Top of Recorded data

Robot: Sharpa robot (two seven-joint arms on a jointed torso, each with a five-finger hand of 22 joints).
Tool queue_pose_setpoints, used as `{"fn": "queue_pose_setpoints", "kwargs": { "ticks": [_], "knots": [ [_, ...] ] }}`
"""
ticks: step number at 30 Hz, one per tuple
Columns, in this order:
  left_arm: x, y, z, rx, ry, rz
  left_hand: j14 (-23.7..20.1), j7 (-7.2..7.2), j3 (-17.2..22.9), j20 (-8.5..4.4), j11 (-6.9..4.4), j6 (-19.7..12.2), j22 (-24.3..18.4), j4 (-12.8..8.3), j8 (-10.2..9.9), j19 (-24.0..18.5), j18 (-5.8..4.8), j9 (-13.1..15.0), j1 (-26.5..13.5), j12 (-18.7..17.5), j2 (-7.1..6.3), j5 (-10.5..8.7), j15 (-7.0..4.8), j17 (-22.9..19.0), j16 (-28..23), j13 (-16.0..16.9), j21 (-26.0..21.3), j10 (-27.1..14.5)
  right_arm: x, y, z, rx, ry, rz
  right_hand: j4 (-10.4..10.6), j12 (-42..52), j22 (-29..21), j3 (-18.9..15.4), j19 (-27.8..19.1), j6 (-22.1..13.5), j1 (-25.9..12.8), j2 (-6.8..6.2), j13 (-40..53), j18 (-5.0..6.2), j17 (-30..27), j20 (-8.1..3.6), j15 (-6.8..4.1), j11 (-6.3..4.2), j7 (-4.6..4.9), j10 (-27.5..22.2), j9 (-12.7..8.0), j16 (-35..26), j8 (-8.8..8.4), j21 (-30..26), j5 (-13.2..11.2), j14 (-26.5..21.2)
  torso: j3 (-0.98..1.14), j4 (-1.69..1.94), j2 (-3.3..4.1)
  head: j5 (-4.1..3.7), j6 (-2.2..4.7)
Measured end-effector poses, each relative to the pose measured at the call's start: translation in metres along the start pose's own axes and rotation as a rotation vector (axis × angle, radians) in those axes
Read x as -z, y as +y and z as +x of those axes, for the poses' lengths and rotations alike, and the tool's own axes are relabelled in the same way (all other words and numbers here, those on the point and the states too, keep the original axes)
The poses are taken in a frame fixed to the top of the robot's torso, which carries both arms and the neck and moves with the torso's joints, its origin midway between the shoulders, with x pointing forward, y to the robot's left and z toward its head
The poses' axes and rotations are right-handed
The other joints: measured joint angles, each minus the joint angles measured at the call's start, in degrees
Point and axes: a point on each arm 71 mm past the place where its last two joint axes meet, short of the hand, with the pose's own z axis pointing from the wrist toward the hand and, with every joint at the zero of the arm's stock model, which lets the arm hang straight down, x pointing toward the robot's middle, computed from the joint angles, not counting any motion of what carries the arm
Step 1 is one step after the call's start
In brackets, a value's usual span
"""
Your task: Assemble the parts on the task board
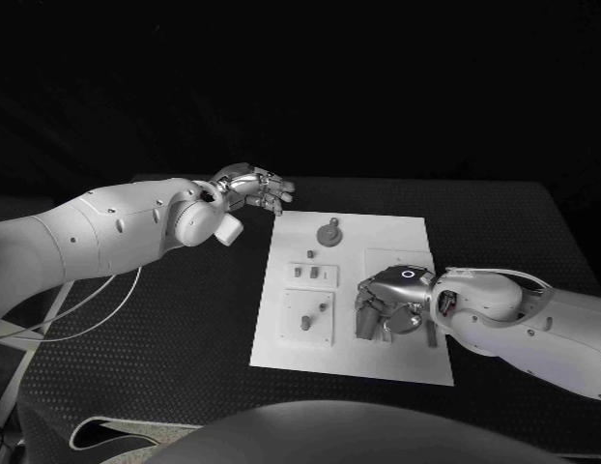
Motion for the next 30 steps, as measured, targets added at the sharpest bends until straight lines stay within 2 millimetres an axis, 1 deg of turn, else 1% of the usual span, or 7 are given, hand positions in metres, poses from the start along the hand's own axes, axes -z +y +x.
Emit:
{"fn": "queue_pose_setpoints", "kwargs": {
  "ticks": [4, 8, 11, 15, 20, 25, 30],
  "knots": [
    [0.0, 0.0, -0.0001, 0.0, 0.0, 0.0, 0.0, 0.0, 0.0, 0.0, 0.0, 0.0, 0.1, 0.0, 0.0, 0.0, -0.05, 0.0, 0.0, 0.0, 0.0, 0.0, 0.0, 0.0, 0.0, 0.0, 0.0, 0.0, -0.0001, 0.0001, 0.0009, -0.001, 0.0, 0.0, 0.3, 0.0, 0.0, 0.3, -0.1, -4.2, -0.2, -0.24, 0.2, 0.01, 0.0, 0.14, 0.11, 0.3, -1.39, -0.3, -1.1, 0.0, -2.32, 0.0, 0.0, -0.5, 0.0, -0.01, -0.01, 0.01, 0.0],
    [0.0, 0.0, -0.0001, 0.0, 0.0, 0.0, 0.0, 0.0, 0.0, 0.0, 0.0, 0.0, 0.0, 0.0, 0.0, 0.0, -0.29, 0.0, 0.0, 0.0, 0.0, 0.0, 0.0, 0.0, 0.0, 0.0, 0.0, 0.0, 0.0002, -0.0002, 0.001, -0.001, -0.001, 0.002, 0.4, 0.0, 0.0, 0.3, -0.6, -6.6, 0.5, -1.47, 0.2, 0.01, 0.0, 0.16, 0.3, 0.41, -2.02, -0.8, -1.9, 0.0, -3.23, 0.0, 0.0, -0.9, -0.01, -0.01, -0.02, 0.01, 0.0],
    [0.0, 0.0001, -0.0003, 0.0, -0.001, 0.0, 0.0, 0.0, 0.0, 0.0, 0.0, 0.0, 0.0, 0.0, 0.0, 0.0, 0.1, 0.0, 0.0, 0.0, 0.0, 0.0, 0.0, 0.0, 0.0, -0.1, 0.0, 0.0, 0.0007, -0.0007, 0.0012, 0.0, 0.0, 0.003, 0.4, 0.0, 0.0, 0.3, -0.9, -7.6, 1.0, -1.98, 0.1, 0.01, 0.0, 0.26, 0.4, 0.63, -2.5, -1.1, -1.9, 0.0, -3.75, 0.0, 0.0, -1.1, -0.02, -0.01, -0.02, 0.0, 0.0],
    [0.0, 0.0001, -0.0004, 0.0, -0.001, 0.0, 0.0, 0.0, 0.0, 0.0, 0.0, 0.0, 0.0, 0.0, 0.0, 0.0, 0.4, 0.0, 0.0, 0.0, 0.0, 0.0, 0.0, 0.0, 0.0, -0.1, 0.0, 0.0, 0.0019, -0.002, 0.0018, 0.003, 0.002, 0.008, 0.2, 0.0, 0.0, 0.5, -1.5, -8.4, 1.4, -2.42, 0.0, 0.01, -0.1, 0.64, 0.61, 0.92, -2.76, -1.7, -2.0, 0.0, -4.35, 0.0, 0.0, -2.0, -0.02, -0.01, -0.03, -0.04, 0.0],
    [0.0001, 0.0001, -0.0005, -0.001, -0.001, -0.001, 0.0, 0.0, 0.0, 0.0, 0.0, 0.0, 0.0, 0.0, 0.0, 0.0, 0.41, 0.0, 0.0, 0.0, 0.0, 0.0, 0.0, 0.0, 0.0, 0.0, 0.0, 0.0, 0.0025, -0.0029, 0.0023, 0.008, 0.003, 0.014, 0.2, -0.5, 0.0, 0.8, -2.0, -8.7, 1.7, -2.71, -0.1, 0.01, -0.2, 0.76, 0.71, 0.93, -2.97, -2.1, -4.0, 0.0, -4.38, -0.2, 0.0, -2.5, -0.02, -0.01, -0.03, -0.05, 0.0],
    [0.0001, 0.0002, -0.0005, -0.001, -0.001, -0.001, 0.0, 0.0, 0.0, 0.0, 0.0, 0.0, 0.0, 0.0, 0.0, 0.0, 0.4, 0.0, 0.0, 0.0, 0.0, 0.0, 0.0, 0.0, 0.0, 0.0, 0.0, 0.0, 0.003, -0.004, 0.0027, 0.012, 0.005, 0.019, 0.0, -0.5, 0.0, 1.0, -2.1, -9.6, 1.9, -2.94, -0.2, 0.01, -0.3, 0.91, 0.96, 1.13, -3.36, -2.4, -4.3, 0.0, -4.39, -0.2, 0.0, -2.7, -0.01, -0.02, -0.02, -0.16, 0.0],
    [0.0004, 0.0003, -0.0009, -0.001, -0.002, -0.002, 0.0, 0.0, 0.0, 0.0, 0.0, 0.0, 0.0, 0.0, 0.0, 0.0, 0.38, 0.0, 0.0, 0.0, 0.0, 0.0, 0.0, 0.1, 0.0, 0.0, 0.0, 0.0, 0.0032, -0.0042, 0.0029, 0.016, 0.005, 0.02, 0.0, -0.5, 0.0, 1.0, -2.2, -10.4, 2.2, -3.17, -0.3, 0.0, -0.5, 0.96, 1.16, 1.33, -3.17, -2.6, -4.4, 0.0, -4.81, -0.2, 0.0, -2.9, -0.01, -0.03, -0.02, -0.17, 0.0]
  ]
}}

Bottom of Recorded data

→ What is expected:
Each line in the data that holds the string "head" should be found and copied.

→ Exercise result:
  head: j5 (-4.1..3.7), j6 (-2.2..4.7)
The poses are taken in a frame fixed to the top of the robot's torso, which carries both arms and the neck and moves with the torso's joints, its origin midway between the shoulders, with x pointing forward, y to the robot's left and z toward its head

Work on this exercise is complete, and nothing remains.